Am Bootsanleger angekommen, schaute sie über den Canal Grande, der viel breiter war, als sie ihn sich vorgestellt hatte. Unzählige Wassertaxis schaukelten dort neben Vaporetti, Motorbooten mit Gemüsekisten und Gondeln. Und beidseits der Ufer standen barocke Kirchen, verzierte Marmorpaläste und wunderschöne alte Häuser.
Das startklare Vaporetto hupte, und wenig später stand Lucy bereits an der Reling, ließ sich vom Fahrtwind ihre Wangen kühlen und blinzelte in die Sonne, die auf dem Wasser glitzerte und mit ihrem Farbenspiel eine Heiterkeit verbreitete, die auch auf sie übergriff und sie ihre Reise über den vielbefahrenen Kanal mit allen Sinnen genießen ließ.
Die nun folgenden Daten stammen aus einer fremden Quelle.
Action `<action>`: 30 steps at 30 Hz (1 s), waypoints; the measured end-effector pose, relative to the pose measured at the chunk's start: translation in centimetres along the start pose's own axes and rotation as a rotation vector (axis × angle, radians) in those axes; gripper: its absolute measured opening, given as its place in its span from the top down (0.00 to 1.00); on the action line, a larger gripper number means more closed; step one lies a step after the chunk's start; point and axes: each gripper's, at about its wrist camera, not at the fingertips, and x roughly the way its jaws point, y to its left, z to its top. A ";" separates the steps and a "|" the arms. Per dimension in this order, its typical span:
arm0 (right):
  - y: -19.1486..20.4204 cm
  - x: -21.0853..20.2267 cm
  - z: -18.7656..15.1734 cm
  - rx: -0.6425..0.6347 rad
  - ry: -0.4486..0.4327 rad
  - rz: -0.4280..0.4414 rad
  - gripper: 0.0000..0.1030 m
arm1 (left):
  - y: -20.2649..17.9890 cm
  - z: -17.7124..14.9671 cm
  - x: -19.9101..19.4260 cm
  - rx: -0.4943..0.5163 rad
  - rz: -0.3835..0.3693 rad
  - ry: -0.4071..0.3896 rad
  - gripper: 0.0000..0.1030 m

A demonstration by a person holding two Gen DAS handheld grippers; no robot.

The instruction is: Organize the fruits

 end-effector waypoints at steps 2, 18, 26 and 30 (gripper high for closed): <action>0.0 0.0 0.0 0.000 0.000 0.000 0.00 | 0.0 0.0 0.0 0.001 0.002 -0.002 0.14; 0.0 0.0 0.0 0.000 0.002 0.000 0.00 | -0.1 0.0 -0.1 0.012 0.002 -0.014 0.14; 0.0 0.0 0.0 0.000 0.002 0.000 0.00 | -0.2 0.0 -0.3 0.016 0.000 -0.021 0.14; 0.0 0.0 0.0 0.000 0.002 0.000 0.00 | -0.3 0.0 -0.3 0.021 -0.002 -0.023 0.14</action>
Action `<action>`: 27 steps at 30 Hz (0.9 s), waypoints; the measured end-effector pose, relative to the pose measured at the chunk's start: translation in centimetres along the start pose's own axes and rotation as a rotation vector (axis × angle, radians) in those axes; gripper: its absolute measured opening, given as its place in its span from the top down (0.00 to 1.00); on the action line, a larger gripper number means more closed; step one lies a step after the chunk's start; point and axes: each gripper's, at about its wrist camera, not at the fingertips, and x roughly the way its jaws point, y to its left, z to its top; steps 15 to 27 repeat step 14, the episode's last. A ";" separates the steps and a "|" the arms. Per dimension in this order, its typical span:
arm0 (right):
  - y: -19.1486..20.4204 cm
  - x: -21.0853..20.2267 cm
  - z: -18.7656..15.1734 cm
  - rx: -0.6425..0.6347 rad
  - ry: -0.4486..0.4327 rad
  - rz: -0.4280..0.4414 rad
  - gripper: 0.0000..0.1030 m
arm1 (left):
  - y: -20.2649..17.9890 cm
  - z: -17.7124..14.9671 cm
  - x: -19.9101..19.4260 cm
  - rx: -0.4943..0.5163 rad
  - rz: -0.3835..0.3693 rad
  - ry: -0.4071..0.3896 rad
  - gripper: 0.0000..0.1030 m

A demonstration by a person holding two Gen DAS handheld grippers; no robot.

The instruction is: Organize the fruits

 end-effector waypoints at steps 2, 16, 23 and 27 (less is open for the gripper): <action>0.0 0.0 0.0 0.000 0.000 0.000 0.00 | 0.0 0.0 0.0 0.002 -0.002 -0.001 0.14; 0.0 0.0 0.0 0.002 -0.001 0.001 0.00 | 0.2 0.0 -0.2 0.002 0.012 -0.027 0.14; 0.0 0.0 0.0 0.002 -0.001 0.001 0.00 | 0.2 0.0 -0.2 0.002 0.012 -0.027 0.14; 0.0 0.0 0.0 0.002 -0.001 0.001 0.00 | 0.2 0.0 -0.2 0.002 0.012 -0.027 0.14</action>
Ob es noch weit ist bis zum Hotel?, fragte Lucy sich, als sie die berühmteste Brücke der Stadt, die Ponte di Rialto, mit ihren beiden Ladenzeilen passierten. Gerade wollte sie die Wegbeschreibung aus ihrer Tasche holen, da steuerten sie schon die Haltestelle Sant’ Angelo an, und Lucy reihte sich mit den anderen Passagieren, die aussteigen wollten, in die Warteschlange ein. Im Gedränge auf der Gangway nahm sie flüchtig einen großen dunkelhaarigen Mann wahr – und war wie elektrisiert.
Verwirrt machte sie einen falschen Schritt und stolperte. Als sie sich wieder gefangen hatte und sich umsah, war er – wenn er es wirklich war – fort. Ohne zu wissen, warum, fühlte sie sich enttäuscht.
Nur wenige Gehminuten vom Anleger entfernt, lag das Trevi an einem ruhigen Seitenkanal. Auf den ersten Blick wirkte der Stuckbau mit seinem abblätternden Fassadenputz und seinen Fensterläden aus Holz wie ein verwaistes Fabrikgebäude.
Leicht ernüchtert blickte Lucy auf die schweren Eingangstüren aus Rauchglas. Aber einmal in der Lobby, wurde sie angenehm überrascht: Fußboden und Treppen waren aus exquisitem Marmor, und Kristalllüster schenkten luxuriösen Glanz.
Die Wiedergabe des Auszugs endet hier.